Mrs. Pausch also described the emotions when they learned that the cancer had returned and how it was in some sense, “a relief” for her husband. “When the cancer might come back was constantly in our thoughts and a major stressor,” said Mrs. Pausch stating that for her, it took some time to emotionally accept that “the game has changed.”
Mr. Donaldson drew upon this “game changing” time in a patient’s life where treatment options have been exhausted and end of life issues come to light and questioned the financial implications of continuing care.
Dr. Newcomer emphasized that the current model in the United States is to allow patients access to all treatments, but only if they have a good health insurance plan. “The United States is not good at saying ‘no’, but for the financial stability of our country, we need to figure out how much is too much,” said Dr. Newcomer.
Mrs. Pausch described their experience with the costs of treatment mentioning that one of the medications her husband took cost upwards of $2,000 each week, only to find out that it wouldn’t be efficacious based upon his body chemistry.
Maintaining realistic hope and a positive attitude were central themes among the panelists.
Mrs. Jennings noted even when they neared the end of her husband’s battle with lung cancer that they never lost hope. “I think it’s more about accepting the situation, as opposed to giving up hope,” she stated. “Peter continued to receive chemotherapy and radiation that was palliative in nature, and it certainly extended the quality of his life.”
Dr. Morosini described the positive attitude that her sister had stating that, “Dana continued her everyday life until the very last moment and died with hope.”
Humor was the key to Scott Hamilton getting through his diagnosis with testicular cancer as he reiterated that he wouldn’t allow downtrodden visitors and said, “If I was going to go down, I was going to go down laughing.”
Despite his positive attitude, Mr. Hamilton admitted that he reached a breaking point during his third round of chemotherapy. “I was tired, bloated, and I didn’t like myself anymore,” he said. “But, I just told myself that it is cancer succumbing to the treatment and that I just needed to maintain my optimism.”
Shifting gears to the effect of end of life issues on caregivers, Mr. Donaldson questioned the clinicians on the panel on how they handle the emotions of patients and family members nearing the end of life.

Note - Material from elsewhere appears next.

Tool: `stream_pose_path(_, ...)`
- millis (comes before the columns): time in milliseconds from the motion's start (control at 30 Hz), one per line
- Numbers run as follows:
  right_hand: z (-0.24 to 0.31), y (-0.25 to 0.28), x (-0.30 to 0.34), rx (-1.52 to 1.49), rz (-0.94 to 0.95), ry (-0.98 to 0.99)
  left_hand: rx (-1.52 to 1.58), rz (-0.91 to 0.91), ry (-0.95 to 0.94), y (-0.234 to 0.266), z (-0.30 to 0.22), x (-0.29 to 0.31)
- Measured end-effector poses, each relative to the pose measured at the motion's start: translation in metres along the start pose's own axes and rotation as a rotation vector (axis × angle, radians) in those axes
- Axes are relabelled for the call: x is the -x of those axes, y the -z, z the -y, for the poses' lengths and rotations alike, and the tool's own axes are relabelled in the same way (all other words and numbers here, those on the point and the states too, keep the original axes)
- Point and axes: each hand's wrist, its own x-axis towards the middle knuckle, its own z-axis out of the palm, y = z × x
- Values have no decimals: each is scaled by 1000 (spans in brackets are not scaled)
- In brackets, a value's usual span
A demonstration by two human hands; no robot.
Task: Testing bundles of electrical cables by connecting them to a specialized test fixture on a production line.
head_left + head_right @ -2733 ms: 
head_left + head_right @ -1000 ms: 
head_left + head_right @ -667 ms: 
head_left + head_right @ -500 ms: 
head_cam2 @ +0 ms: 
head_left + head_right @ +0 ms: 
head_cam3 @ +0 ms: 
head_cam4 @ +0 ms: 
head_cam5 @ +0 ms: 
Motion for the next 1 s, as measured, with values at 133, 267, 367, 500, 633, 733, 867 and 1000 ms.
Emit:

Both Dr. Ettinger and Dr. Karver stated that although it is not easy, their reward is when patients and their families express their appreciation for all of their efforts.
“The hardest job in the world is to be a patient, but it’s also a challenge to understand all of the things that we as clinicians experience when we open ourselves up to relationships with our patients,” noted Dr. Karver.
Trying to communicate with small children about a family member with cancer is another difficult task faced by caregivers.
“Randy and I worked with cancer counselors who told us that young children don’t understand the permanence of death and comprehend the concept of time differently,” explained Mrs. Pausch. Adding to their challenge was the inconsistency between her husband’s healthy external appearance and his internal disease. “It was hard to explain to the kids that Daddy was sick, when he was outside riding his bike.”
Mrs. Jennings added that although she didn’t have young children at the time of her husband’s death that she had to transition from caregiver to loving wife to a single woman within a short period of time. She stated, “I had to figure out who I was going to be on my own.”